▶ WHAT TO PRODUCE:
Copy out each line below in which the string "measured" appears.

▶ DATASET SECTION:
□ □ □ □ □
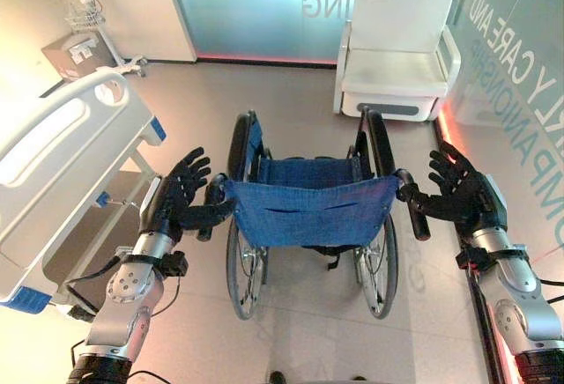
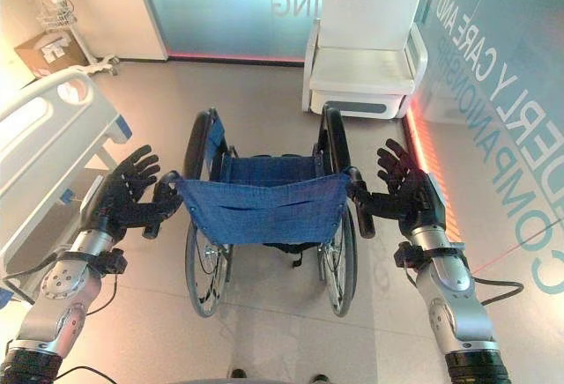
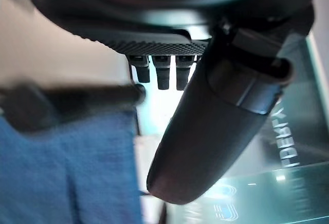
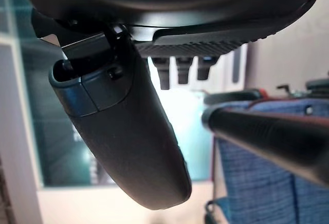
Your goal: Push the wheelchair next to the bed
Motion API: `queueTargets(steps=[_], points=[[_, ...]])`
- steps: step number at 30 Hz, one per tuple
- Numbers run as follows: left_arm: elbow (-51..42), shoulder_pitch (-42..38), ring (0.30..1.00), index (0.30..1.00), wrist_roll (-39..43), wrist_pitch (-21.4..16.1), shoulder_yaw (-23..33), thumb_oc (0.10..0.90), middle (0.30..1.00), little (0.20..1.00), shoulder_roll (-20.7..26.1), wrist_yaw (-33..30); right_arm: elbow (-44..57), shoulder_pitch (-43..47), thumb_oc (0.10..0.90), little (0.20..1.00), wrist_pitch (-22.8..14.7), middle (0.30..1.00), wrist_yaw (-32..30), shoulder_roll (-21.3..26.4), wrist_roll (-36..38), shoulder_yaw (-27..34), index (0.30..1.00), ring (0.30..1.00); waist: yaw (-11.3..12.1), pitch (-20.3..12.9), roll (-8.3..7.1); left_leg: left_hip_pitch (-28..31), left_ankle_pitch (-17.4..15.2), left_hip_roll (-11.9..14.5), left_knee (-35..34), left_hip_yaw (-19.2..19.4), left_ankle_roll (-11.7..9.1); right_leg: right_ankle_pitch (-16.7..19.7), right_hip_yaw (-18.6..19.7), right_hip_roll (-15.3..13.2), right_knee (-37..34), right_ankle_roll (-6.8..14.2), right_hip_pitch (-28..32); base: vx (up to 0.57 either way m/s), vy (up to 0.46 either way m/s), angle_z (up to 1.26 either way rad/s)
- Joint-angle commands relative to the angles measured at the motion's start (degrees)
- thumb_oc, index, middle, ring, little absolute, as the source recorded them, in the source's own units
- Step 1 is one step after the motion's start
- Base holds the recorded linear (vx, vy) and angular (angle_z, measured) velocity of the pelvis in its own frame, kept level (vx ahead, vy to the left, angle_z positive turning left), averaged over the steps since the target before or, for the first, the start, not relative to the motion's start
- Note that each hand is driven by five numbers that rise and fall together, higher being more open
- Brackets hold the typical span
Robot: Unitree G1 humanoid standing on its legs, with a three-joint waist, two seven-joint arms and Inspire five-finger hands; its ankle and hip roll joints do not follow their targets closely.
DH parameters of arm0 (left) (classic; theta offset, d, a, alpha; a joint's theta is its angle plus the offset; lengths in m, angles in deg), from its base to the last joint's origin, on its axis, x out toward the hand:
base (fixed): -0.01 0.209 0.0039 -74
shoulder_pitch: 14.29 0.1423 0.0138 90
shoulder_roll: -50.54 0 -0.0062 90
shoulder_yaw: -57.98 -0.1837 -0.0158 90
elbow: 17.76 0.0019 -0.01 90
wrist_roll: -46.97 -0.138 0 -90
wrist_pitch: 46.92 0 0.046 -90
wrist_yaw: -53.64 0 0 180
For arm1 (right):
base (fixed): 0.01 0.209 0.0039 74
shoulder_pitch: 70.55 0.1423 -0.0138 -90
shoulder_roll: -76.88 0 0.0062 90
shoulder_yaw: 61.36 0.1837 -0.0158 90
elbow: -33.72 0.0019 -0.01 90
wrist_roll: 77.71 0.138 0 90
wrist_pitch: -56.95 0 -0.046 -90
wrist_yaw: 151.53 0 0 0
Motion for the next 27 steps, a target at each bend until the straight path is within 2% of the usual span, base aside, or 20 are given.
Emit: queueTargets(steps=[1,6,12,17,22,27], points=[[-2.64,-2.60,0.900,0.900,-6.25,-3.40,6.17,0.800,0.900,0.900,6.48,-4.64,7.20,3.82,0.800,0.900,-2.98,0.900,2.94,3.36,-2.60,2.97,0.900,0.900,0.89,-2.03,-1.67,2.00,-5.32,-2.24,0.92,1.28,-0.55,-1.81,-0.73,1.05,3.77,-0.11,-1.47,0.00,0.000,0.00],[-3.09,-2.44,0.900,0.900,-12.28,-1.20,6.34,0.800,0.900,0.900,8.56,-6.58,7.77,3.15,0.800,0.900,0.10,0.900,4.05,4.64,-5.38,2.20,0.900,0.900,0.91,-1.88,-1.81,1.93,-5.19,-2.27,0.97,1.25,-0.63,-1.67,-0.89,0.97,3.64,0.04,-1.36,0.00,0.000,0.00],[-3.60,-1.88,0.900,0.900,-20.44,0.80,6.72,0.800,0.900,0.900,10.98,-12.84,7.27,2.35,0.800,0.900,4.40,0.900,4.90,6.56,-8.58,1.08,0.900,0.900,0.86,-1.59,-1.93,1.92,-5.03,-2.29,0.97,1.10,-0.77,-1.51,-0.86,0.93,3.54,0.21,-1.27,0.00,0.000,0.00],[-4.49,-1.71,0.900,0.900,-20.03,2.39,6.05,0.800,0.900,0.900,11.13,-10.10,6.09,2.05,0.800,0.900,8.08,0.900,6.39,7.90,-11.15,-0.31,0.900,0.900,0.96,-1.21,-2.13,2.05,-4.93,-2.28,0.93,0.92,-0.83,-1.43,-1.00,0.89,3.53,0.37,-1.08,0.00,0.000,0.00],[-2.91,-4.29,0.900,0.900,-18.88,4.55,1.46,0.800,0.900,0.900,10.31,-7.97,2.15,3.98,0.800,0.900,9.35,0.900,6.41,8.72,-13.32,-3.40,0.900,0.900,1.10,-1.18,-2.25,2.21,-4.84,-2.29,0.89,0.68,-0.89,-1.35,-1.20,0.96,3.51,0.43,-0.83,0.00,0.000,0.00],[1.55,-8.47,0.900,0.900,-17.36,8.74,-3.17,0.800,0.900,0.900,10.40,-8.05,-4.00,7.92,0.800,0.900,12.08,0.900,4.78,10.24,-16.35,-6.72,0.900,0.900,1.40,-1.25,-2.35,2.43,-4.83,-2.37,0.81,0.45,-0.87,-1.21,-1.37,0.98,3.39,0.48,-0.57,0.00,0.000,0.00]])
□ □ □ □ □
▶ THE ANSWER:
- Joint-angle commands relative to the angles measured at the motion's start (degrees)
- Base holds the recorded linear (vx, vy) and angular (angle_z, measured) velocity of the pelvis in its own frame, kept level (vx ahead, vy to the left, angle_z positive turning left), averaged over the steps since the target before or, for the first, the start, not relative to the motion's start

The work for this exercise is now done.